#### Exercise requirements:
Retype, word for word, only the lines from the one containing "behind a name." through the last line of the listing below. Pictures do not belong in the result.

#### Dataset excerpt:

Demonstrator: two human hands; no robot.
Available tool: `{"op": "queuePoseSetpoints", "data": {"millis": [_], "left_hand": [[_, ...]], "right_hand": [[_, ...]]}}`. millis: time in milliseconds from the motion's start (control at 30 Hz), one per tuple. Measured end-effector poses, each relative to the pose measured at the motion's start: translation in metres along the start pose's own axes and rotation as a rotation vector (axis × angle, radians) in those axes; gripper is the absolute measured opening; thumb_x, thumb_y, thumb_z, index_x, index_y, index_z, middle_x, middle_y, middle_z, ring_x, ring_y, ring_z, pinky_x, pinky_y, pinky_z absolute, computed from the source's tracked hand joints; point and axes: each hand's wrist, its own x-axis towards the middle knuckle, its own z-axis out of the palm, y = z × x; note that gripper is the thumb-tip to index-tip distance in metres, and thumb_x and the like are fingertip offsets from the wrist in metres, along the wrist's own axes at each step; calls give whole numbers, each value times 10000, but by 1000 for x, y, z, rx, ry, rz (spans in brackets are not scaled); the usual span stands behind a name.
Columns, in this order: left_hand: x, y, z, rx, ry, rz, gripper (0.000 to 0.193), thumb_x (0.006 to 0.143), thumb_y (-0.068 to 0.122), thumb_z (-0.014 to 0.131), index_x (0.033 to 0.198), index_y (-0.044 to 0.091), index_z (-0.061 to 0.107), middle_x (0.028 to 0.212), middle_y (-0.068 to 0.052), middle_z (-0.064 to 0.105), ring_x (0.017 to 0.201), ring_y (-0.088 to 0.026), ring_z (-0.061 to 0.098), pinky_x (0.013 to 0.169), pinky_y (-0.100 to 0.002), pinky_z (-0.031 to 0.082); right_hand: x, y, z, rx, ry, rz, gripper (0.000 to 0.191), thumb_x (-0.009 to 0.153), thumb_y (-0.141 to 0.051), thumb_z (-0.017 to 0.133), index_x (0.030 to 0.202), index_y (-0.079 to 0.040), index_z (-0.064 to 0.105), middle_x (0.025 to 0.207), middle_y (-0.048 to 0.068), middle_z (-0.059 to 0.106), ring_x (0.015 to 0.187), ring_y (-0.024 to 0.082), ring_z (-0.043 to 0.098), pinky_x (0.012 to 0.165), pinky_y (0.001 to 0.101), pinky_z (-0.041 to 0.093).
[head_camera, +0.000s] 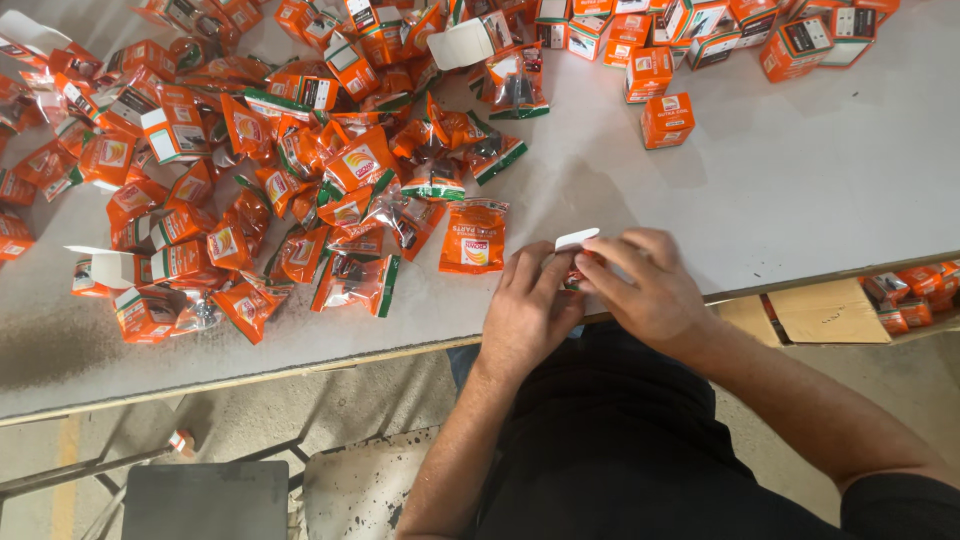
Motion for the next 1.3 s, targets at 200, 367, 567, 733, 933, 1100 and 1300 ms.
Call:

#### Solution to this exercise:
Available tool: `{"op": "queuePoseSetpoints", "data": {"millis": [_], "left_hand": [[_, ...]], "right_hand": [[_, ...]]}}`. millis: time in milliseconds from the motion's start (control at 30 Hz), one per tuple. Measured end-effector poses, each relative to the pose measured at the motion's start: translation in metres along the start pose's own axes and rotation as a rotation vector (axis × angle, radians) in those axes; gripper is the absolute measured opening; thumb_x, thumb_y, thumb_z, index_x, index_y, index_z, middle_x, middle_y, middle_z, ring_x, ring_y, ring_z, pinky_x, pinky_y, pinky_z absolute, computed from the source's tracked hand joints; point and axes: each hand's wrist, its own x-axis towards the middle knuckle, its own z-axis out of the palm, y = z × x; note that gripper is the thumb-tip to index-tip distance in metres, and thumb_x and the like are fingertip offsets from the wrist in metres, along the wrist's own axes at each step; calls give whole numbers, each value times 10000, but by 1000 for x, y, z, rx, ry, rz (spans in brackets are not scaled); the usual span stands behind a name.
Columns, in this order: left_hand: x, y, z, rx, ry, rz, gripper (0.000 to 0.193), thumb_x (0.006 to 0.143), thumb_y (-0.068 to 0.122), thumb_z (-0.014 to 0.131), index_x (0.033 to 0.198), index_y (-0.044 to 0.091), index_z (-0.061 to 0.107), middle_x (0.028 to 0.212), middle_y (-0.068 to 0.052), middle_z (-0.064 to 0.105), ring_x (0.017 to 0.201), ring_y (-0.088 to 0.026), ring_z (-0.061 to 0.098), pinky_x (0.013 to 0.169), pinky_y (-0.100 to 0.002), pinky_z (-0.031 to 0.082); right_hand: x, y, z, rx, ry, rz, gripper (0.000 to 0.191), thumb_x (-0.009 to 0.153), thumb_y (-0.141 to 0.051), thumb_z (-0.017 to 0.133), index_x (0.030 to 0.202), index_y (-0.079 to 0.040), index_z (-0.064 to 0.105), middle_x (0.025 to 0.207), middle_y (-0.048 to 0.068), middle_z (-0.059 to 0.106), ring_x (0.015 to 0.187), ring_y (-0.024 to 0.082), ring_z (-0.043 to 0.098), pinky_x (0.012 to 0.165), pinky_y (0.001 to 0.101), pinky_z (-0.041 to 0.093).
[head_camera, +0.000s] 
Motion for the next 1.3 s, targets at 200, 367, 567, 733, 933, 1100 and 1300 ms.
Call:

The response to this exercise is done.